In this way, in its natural habitat, Palmetto Bugs help break down organic matter in the woods, so they have a useful purpose. So, the “smokybrown cockroach may come indoors during daylight hours to look for food and even to live; generally, however, in warm weather, it will move outdoors.[3][2] They tend to lose moisture twice as fast as their relative, Periplaneta Americana, therefore requiring environmental conditions with constant moisture to avoid drying out.[4]?

So, about a month ago, I saw what was likely a German cockroach on my kitchen counter. It probably came in on a grocery bag, as they don’t really live in the wild.
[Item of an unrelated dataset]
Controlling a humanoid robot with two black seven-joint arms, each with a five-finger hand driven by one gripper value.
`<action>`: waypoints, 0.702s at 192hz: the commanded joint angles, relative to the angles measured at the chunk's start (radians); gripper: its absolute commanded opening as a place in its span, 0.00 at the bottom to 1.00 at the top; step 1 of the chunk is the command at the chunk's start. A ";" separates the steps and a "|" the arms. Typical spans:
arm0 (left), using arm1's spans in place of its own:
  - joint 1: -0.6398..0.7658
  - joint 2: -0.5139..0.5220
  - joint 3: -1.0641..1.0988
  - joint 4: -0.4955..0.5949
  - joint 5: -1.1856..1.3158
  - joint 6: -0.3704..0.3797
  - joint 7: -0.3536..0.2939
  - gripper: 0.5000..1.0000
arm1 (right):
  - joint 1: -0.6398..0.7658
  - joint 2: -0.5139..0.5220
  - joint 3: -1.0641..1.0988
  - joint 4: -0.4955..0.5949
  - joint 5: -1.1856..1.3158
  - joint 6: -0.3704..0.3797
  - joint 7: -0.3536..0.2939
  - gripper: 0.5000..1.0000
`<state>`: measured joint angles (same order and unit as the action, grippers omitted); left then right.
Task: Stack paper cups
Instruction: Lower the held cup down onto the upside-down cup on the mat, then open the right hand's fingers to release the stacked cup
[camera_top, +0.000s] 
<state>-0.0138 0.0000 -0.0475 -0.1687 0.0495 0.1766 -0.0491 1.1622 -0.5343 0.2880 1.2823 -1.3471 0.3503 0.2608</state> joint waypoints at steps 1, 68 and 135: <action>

I consulted my son Bryan and bought a really strong gel bait on Amazon with great reviews. It only takes a tiny, tiny bit of this gel in one spot, but one can’t put the bait in any place where it would get mopped or wiped, or near an appliance that gets hot (oven, dishwasher), or in any place where it would get disturbed and spread so that it could harm a human. So, I baited the very back of the cabinet area under the sink and way back of the garbage pull-out cabinet, around the garage door sides, and in an area adjacent to the back screen door.

I have never left dirty dishes in a sink, so that’s not a problem. And now that I’m not composting, I am not using my super nice composting pail. I don’t think a roach could get into it anyway, but… I do not allow any organic matter or bones to sit overnight in my garbage can: I take the whole bag out to the big cans in the garage. And I double bag all organic matter or meat bones.

I have not seen another roach–and I check at night frequently by turning on the kitchen light.